TASK ITEM: Reproduce verbatim the line where "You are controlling" occurs, along with all following lines down to the last line of the data.

○ ○ ○ ○

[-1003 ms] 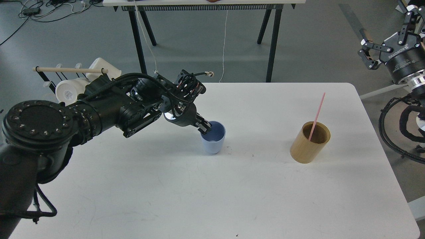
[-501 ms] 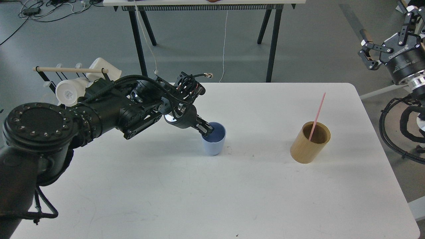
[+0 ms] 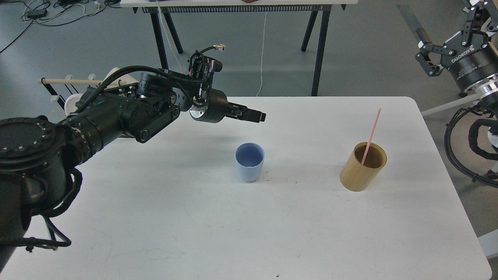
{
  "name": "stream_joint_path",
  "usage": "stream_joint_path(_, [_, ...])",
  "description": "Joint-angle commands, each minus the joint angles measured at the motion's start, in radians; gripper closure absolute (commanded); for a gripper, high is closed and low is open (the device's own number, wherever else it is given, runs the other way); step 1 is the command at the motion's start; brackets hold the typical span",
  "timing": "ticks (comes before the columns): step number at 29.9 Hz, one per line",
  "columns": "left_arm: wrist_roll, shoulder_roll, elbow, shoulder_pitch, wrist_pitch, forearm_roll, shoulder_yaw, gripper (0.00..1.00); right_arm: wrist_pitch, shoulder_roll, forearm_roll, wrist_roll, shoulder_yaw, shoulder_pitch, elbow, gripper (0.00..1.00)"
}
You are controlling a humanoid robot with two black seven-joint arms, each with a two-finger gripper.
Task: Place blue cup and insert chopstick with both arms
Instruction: 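Open the left gripper and lift it away from the blue cup, then grasp the pink stick in the tan cup with the right gripper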
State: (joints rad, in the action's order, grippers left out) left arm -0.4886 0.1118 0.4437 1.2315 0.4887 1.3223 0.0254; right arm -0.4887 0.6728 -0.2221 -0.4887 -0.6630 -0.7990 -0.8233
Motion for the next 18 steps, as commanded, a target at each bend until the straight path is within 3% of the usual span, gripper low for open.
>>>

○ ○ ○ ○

SOLUTION TO THIS PROBLEM:
You are controlling a humanoid robot with two black seven-joint arms, each with a two-finger gripper.
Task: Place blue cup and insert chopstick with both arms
Instruction: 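Open the left gripper and lift it away from the blue cup, then grasp the pink stick in the tan cup with the right gripper
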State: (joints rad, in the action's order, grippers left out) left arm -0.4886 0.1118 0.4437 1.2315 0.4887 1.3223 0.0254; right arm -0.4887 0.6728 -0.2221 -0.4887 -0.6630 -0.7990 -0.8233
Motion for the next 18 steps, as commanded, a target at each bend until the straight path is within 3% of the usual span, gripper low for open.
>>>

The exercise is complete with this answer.